Data excerpts

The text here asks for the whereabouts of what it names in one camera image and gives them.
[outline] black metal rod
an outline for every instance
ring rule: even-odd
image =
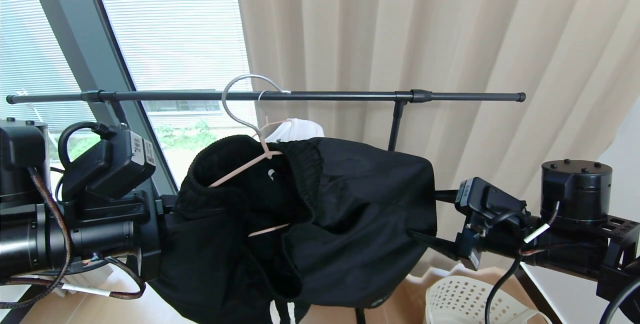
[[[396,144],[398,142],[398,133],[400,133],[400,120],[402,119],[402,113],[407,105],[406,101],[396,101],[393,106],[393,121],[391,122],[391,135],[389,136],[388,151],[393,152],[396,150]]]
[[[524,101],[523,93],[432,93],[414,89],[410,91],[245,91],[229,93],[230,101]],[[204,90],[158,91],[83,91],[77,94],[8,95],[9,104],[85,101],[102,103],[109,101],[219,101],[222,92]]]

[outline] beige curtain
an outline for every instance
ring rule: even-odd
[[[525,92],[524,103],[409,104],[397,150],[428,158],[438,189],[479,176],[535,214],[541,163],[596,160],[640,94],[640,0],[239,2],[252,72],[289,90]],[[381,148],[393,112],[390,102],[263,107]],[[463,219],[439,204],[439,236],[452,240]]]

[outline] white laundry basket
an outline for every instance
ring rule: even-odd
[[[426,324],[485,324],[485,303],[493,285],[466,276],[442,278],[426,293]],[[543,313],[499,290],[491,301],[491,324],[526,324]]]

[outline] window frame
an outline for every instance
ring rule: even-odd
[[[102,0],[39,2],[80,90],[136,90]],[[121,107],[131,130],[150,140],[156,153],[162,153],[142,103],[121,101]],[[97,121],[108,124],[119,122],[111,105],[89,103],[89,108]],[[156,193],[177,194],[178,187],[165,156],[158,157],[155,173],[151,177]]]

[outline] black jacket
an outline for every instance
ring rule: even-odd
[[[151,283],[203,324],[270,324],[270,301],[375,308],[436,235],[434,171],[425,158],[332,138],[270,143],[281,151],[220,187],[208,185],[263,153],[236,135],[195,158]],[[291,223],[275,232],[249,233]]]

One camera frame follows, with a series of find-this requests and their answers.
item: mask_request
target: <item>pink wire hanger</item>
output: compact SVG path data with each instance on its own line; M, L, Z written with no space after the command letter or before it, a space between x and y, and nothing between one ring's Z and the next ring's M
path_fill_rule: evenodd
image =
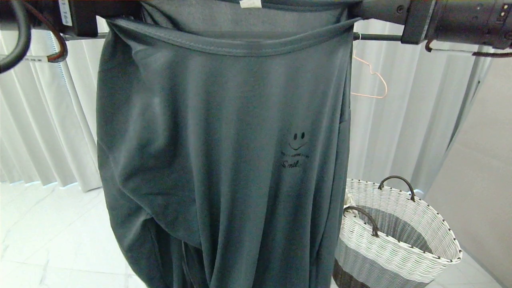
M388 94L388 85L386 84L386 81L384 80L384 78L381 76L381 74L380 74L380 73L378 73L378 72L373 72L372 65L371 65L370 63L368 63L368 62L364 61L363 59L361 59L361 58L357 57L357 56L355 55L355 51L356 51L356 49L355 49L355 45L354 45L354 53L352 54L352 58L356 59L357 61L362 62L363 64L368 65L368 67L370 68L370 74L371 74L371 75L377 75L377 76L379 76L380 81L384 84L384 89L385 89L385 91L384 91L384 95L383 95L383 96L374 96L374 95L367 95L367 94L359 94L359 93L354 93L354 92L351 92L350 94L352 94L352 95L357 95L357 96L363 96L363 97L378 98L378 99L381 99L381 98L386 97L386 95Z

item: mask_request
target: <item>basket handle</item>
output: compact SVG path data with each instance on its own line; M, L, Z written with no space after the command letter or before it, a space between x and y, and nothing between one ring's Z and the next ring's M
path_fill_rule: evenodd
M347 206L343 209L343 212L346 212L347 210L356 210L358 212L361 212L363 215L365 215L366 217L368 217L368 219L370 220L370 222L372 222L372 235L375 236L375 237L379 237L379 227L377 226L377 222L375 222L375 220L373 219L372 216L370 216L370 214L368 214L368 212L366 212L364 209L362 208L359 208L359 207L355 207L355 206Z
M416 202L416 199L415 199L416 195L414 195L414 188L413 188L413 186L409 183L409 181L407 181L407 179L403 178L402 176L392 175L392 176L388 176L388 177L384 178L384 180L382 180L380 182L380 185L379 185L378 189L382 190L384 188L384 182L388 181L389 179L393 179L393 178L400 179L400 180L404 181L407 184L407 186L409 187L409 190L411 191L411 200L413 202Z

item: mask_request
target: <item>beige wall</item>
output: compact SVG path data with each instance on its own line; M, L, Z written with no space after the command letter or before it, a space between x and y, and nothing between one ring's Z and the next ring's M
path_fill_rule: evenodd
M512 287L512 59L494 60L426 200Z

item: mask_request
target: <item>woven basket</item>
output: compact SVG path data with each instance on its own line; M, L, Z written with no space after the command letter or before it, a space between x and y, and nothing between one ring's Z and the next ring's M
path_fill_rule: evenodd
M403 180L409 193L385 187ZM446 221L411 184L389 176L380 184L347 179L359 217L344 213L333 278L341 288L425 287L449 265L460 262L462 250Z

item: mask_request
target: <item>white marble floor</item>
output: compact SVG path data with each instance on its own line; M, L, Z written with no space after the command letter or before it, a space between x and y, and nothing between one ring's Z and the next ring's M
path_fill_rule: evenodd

▶ _Directions for this task_
Where does the word "camera" appear in the records? Copy every line that holds it.

▶ _Task answer_
The text here asks for the whereabouts of what it names in one camera image and gives them.
One camera frame follows, with a series of find-this requests and their answers.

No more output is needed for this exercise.